As I type Real Madrid are starting the second half of the Copa del Rey match against Barça one goal up.  Toni is wearing his Barça shirt and listlessly fingering his Barça scarf and muttering imprecations against the Referee.  He is watching the match on a computer generated stream which is constantly stopping and, even when it is going well produces a rather more impressionistic view of the field than most football fans like to see.

The frustration that Toni must be feeling is extreme as Barça were taking a corner and the whole screen froze and the next time we saw a moving picture it was of a Barça celebration from a Puyol headed goal.  So we are now 1-1 with Barça having got an away goal of course, which could be significant in the second game when Barça will be at home.

And I can’t believe that I am actually taking an active interest in the outcome of football game!

On a more cultural level, my next Opera is at the end of the month and I am feeling guilty that I have done nothing to learn more about the work though there doesn’t seem to be a recording of it, apart from a vastly expensive film version of Blu-ray DVD which I am not inclined to buy.  So I am likely go to the performance of Il burbero di buon core (The Good-hearted Curmudgeon) by Vincent Martín i Soler unprepared and untutored having heard not a single note of the piece.  Apparently there is some evidence that the composer challenged Mozart for popularity and Mozart himself wrote an aria which is included in performances of the opera.  At least there should be some tunes in it given the period in which it was written!

One disturbing point is that this will a first performance of Il burbero di buon core by the Liceu.  So either this is an unjustly neglected masterpiece that has been ignored since the eighteenth century or the Liceu has dug around in the dusty basket of obscurity in the vague hope that people will think the expense of a full opera production has not been wasted.  I retain an open mind.  And eager expectation.

On a rather lower level of cultural activity I have been given “Red Storm Rising” by Tom Clancy through the generosity of a very sharp lad in my 2ESO.  He is reading books which should be beyond his level of English but he seems to enjoy them and this is the second book which he has wanted me to read.  I have to admit that an 800 page novel is not something which I need deflecting me from the work I should be doing – but I was unable to resist and it is lurking on the table in front of me, a red temptation.

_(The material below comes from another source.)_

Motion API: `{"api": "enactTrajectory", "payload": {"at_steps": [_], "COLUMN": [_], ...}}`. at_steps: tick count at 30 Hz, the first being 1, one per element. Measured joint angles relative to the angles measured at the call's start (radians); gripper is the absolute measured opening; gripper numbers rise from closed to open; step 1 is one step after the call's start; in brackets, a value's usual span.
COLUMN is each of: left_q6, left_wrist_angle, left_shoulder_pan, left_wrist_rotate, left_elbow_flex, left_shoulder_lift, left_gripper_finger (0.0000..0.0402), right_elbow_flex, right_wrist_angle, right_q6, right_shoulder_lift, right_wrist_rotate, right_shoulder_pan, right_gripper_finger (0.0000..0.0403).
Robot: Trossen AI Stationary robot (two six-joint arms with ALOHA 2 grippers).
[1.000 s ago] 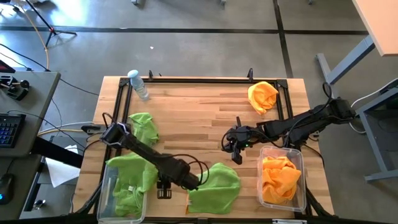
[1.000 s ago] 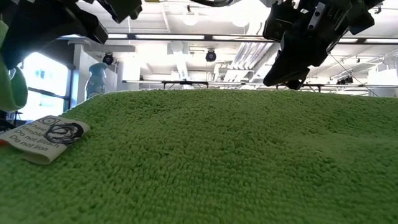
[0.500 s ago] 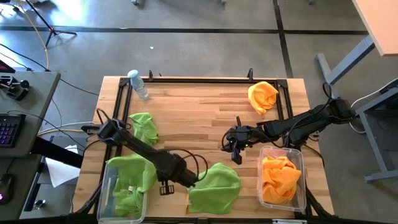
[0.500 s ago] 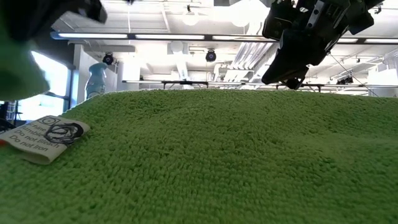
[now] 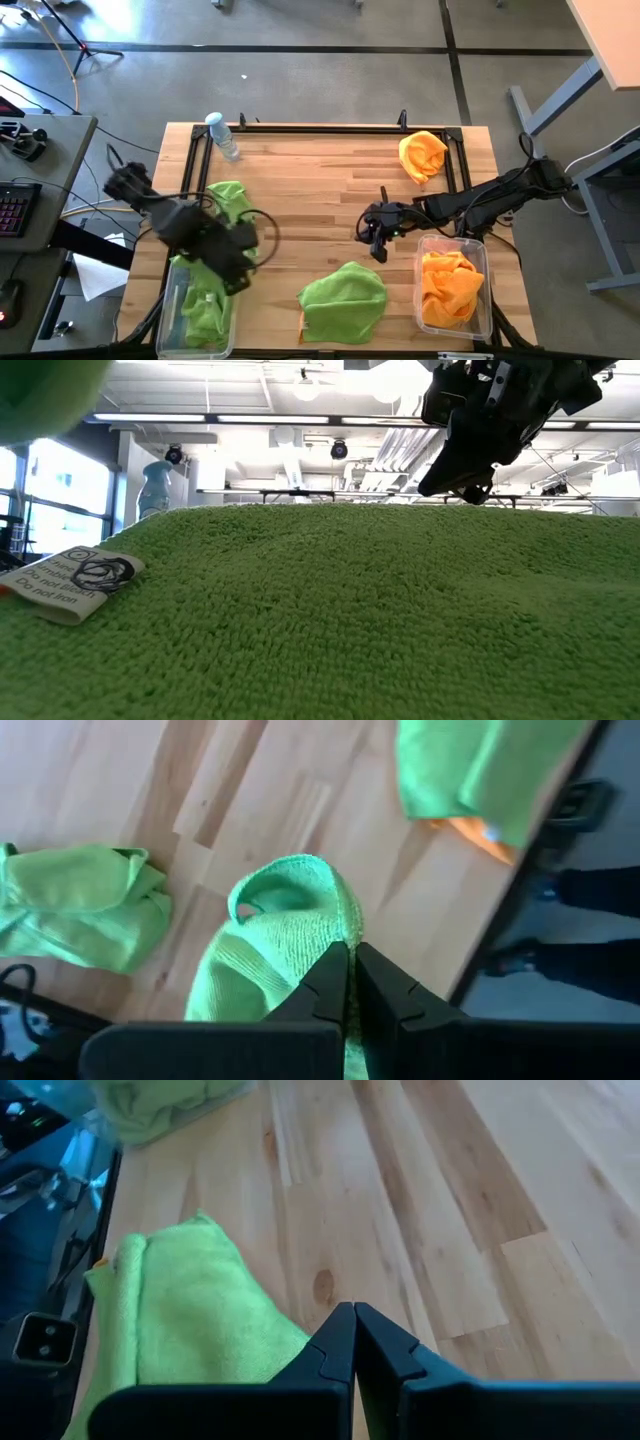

And now Barça have won 1-2 away and so are well placed for the second game next week.

And now an early night because staying in bed tomorrow is not an option as I have an early start.


Tuesday, January 17, 2012

Only Tuesday!


After two days of rain (almost) the sun has reasserted its primacy and come back to the benighted lands of Catalonia and restored my faith in my present location.

These moments to finger my keyboard have been snatched at the fag end of the lunch hour before my double class with the equivalent of Year 9 for Media Studies.

The only way in which this unreasonable amount of continuous time at the end of the day can be justified is by my splitting the class into two with the second part held in the computer room where the hapless pupils can do some research.

Today I launch into Maslow’s Needs which will be illustrated by the kids using the Internet to find an advert example to fit each.  I imagine that I am going to be running around like a thing possessed attending to the linguistic needs of my pupils as they attempt to match words and illustration!

Which is what happened – but it’s better than teaching in a classroom for two solid periods in the afternoon!

Calling in to a supermarket on the way home I signally failed to find a small carafe but I have bought a rather tasteful small, glass jug which will serve the same purpose.  I hope.

Today has been tiring and unsettling as the bloody alarm did not go off and I stole an extra fifteen minutes in bed – for which I paid by cutting my chin while shaving in a hasty way trying to make up lost time.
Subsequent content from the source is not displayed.